Review of The Major Water Resources in France
Underground tablecloths, streams, lakes… are natural resources. These potential sources of supply have the role of satisfying domestic or economic water needs. A source created by man will be considered artificial. This is the case with water bodies or canals. Coastal waters may also constitute a water resource, particularly in some coastal areas, for example, for household use after desalination or for feeding marine aquaculture basins. On the other hand, it should be emphasized that a cistern or a well are not resources but storage devices.
Important water resources:
On average, there are 480 billion m³ of precipitation for the French territory each year. We can also count 270 000 kilometers of permanent streams and groundwater, estimated at 2 trillion m³. On the basis of these figures, France can be considered to have considerable water resources.
- 61% Evaporation
- 23 % Groundwater
- 16% Rivers, laks.
A very dense hydrographic network
All the waterways in France represent a total length of 270 000 km. The watersheds of the four main French rivers, Garonne, Loire, Rhône, Seine, dray 63% of the waters of the territory. The remainder is ensured by numerous coastal basins, Adour, Somme, Charente, var, or tributaries of rivers of neighboring countries, Rhine, Scheldt. Beyond the quite satisfactory level of precipitation and total flow, France also enjoys very good natural storage capacities, thanks to mountain ranges and to large underground aquifers.
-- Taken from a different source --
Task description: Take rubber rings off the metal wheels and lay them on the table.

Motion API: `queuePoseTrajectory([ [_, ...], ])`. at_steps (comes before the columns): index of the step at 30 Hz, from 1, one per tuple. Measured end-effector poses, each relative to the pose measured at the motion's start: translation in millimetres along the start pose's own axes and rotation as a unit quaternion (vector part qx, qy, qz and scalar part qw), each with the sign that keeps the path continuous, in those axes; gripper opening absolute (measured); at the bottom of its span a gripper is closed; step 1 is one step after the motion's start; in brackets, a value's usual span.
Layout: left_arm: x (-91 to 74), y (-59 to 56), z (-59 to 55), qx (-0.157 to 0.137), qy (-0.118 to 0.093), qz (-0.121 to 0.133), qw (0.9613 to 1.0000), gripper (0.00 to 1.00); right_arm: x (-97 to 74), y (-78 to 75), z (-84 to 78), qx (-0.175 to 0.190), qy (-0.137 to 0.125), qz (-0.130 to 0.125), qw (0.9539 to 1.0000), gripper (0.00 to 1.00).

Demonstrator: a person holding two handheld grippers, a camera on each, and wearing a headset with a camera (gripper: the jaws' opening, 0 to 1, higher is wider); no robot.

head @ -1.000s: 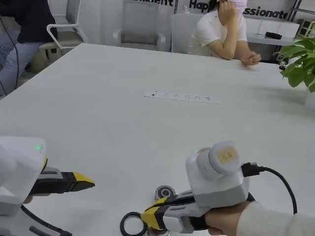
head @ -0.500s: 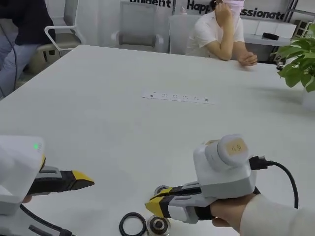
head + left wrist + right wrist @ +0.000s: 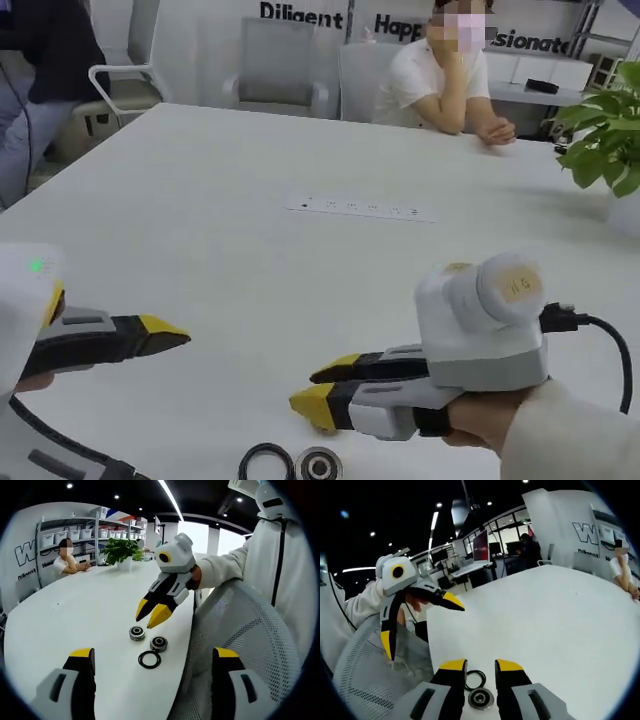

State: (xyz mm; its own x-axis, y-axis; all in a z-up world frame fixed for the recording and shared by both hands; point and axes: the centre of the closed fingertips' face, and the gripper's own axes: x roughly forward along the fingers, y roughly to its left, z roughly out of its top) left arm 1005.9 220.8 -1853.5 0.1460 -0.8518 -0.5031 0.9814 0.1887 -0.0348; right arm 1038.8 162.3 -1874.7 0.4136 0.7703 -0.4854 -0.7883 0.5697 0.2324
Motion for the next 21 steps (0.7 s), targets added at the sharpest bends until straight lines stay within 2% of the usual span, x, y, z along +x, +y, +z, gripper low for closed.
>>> queuePoseTrajectory([
  [2,-4.2,-1.5,0.6,0.005,0.008,-0.001,1.0000,0.99,-4.3,2.6,7.4,-0.008,-0.013,0.002,0.9999,0.23],
  [5,-11.7,-4.8,3.8,0.010,0.009,-0.002,0.9999,0.99,-9.1,2.0,9.7,-0.034,-0.013,-0.004,0.9993,0.28],
  [7,-17.8,-5.8,7.5,0.010,0.001,0.002,1.0000,0.99,-12.3,1.1,9.5,-0.046,-0.008,-0.006,0.9989,0.32],
  [11,-29.2,0.0,11.2,0.007,-0.024,0.027,0.9993,0.99,-22.4,6.6,11.7,-0.055,-0.009,0.009,0.9984,0.48],
  [15,-36.5,4.3,6.0,0.001,-0.031,0.043,0.9986,0.99,-35.0,8.7,11.1,-0.056,-0.013,0.014,0.9982,0.59],
  [21,-40.4,5.1,-2.8,-0.014,-0.034,0.059,0.9976,0.99,-52.6,3.3,2.2,-0.057,-0.016,0.007,0.9982,0.70],
])
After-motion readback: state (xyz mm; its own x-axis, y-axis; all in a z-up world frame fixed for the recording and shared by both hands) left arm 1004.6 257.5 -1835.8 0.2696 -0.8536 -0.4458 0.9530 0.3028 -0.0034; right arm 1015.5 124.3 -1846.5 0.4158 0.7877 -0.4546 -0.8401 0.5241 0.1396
Bring a nuance to these reassuring averages. Indeed, all the French regions are not housed in the same sign. Consideration should also be given to the level and regularity of rainfall (which varies from 0.5 to 2 meters/year depending on the region), the presence or not of large underground aquifers, the levels of flow (from 1 to 10) and that of the sampling. For example, Brittany is known for its low wealth of underground resources, due to its granitic soil. It is therefore necessary for this region to resort to superficial resources for the bulk of its production of drinking water.
A contrary, on the Mediterranean rim, the climate is drier and prone to violent variations in rainfall. In a large Southwest quarter of the country, the strong need for increased irrigated areas causes drought. Hence, sometimes, the need to restrict uses by prefectural decrees or to provide equipment (dams, reservoirs, other boreholes).
Last, the current global warming, if confirmed, could increase exceptional hydrological events (floods, intense rains, storms, droughts) that may lead to long-term constraints on water resources and their uses in particular in the summer.